Be liberal in what you accept… or not?

https://softwareengineering.stackexchange.com/questions/12401

design

16-10-2019
|

Question

[Disclaimer: this question is subjective, but I would prefer getting answers backed by facts and/or reflexions]

I think everyone knows about the Robustness Principle, usually summed up by Postel's Law:

Be conservative in what you send; be liberal in what you accept.

I would agree that for the design of a widespread communication protocol this may make sense (with the goal of allowing easy extension), however I have always thought that its application to HTML / CSS was a total failure, each browser implementing its own silent tweak detection / behavior, making it near impossible to obtain a consistent rendering across multiple browsers.

I do notice though that there the RFC of the TCP protocol deems "Silent Failure" acceptable unless otherwise specified... which is an interesting behavior, to say the least.

There are other examples of the application of this principle throughout the software trade that regularly pop up because they have bitten developpers, from the top off my head:

Javascript semi-colon insertion
C (silent) builtin conversions (which would not be so bad if it did not truncated...)

and there are tools to help implement "smart" behavior:

name matching phonetic algorithms (Double Metaphone)
string distances algorithms (Levenshtein distance)

However I find that this approach, while it may be helpful when dealing with non-technical users or to help users in the process of error recovery, has some drawbacks when applied to the design of library/classes interface:

it is somewhat subjective whether the algorithm guesses "right", and thus it may go against the Principle of Least Astonishment
it makes the implementation more difficult, thus more chances to introduce bugs (violation of YAGNI ?)
it makes the behavior more susceptible to change, as any modification of the "guess" routine may break old programs, nearly excluding refactoring possibilities... from the start!

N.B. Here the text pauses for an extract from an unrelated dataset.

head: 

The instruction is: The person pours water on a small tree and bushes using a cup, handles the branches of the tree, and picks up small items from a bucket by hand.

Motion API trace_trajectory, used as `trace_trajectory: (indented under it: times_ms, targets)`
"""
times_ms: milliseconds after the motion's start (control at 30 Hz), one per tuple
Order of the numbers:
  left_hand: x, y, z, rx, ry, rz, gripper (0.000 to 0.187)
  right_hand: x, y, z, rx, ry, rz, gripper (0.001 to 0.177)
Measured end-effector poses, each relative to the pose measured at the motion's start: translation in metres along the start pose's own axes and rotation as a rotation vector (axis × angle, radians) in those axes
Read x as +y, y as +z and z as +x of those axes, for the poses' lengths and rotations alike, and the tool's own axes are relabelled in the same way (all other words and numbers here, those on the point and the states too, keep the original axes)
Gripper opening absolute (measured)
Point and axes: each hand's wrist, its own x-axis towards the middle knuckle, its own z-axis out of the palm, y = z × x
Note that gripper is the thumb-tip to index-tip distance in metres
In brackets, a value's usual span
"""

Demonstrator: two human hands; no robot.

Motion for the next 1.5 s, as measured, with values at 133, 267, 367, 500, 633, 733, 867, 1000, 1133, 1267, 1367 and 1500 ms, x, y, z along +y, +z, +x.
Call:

And this is what led me to the following question:

When designing an interface (library, class, message), do you lean toward the robustness principle or not ?

I myself tend to be quite strict, using extensive input validation on my interfaces, and I was wondering if I was perhaps too strict.

Solution

I would say robustness when it doesn't introduce ambiguities.

For example: When parsing a comma separated list, whether or not there's a space before/after the comma doesn't change the semantic meaning.

When parsing a string guid it should accept any number of the common formats (with or without dashes, with or without surrounding curly braces).

Most programming languages are robust with white space usage. Specifically everywhere that it doesn't affect the meaning of code. Even in Python where whitespace is relevant, it's still flexible when you're inside of a list or dictionary declaration.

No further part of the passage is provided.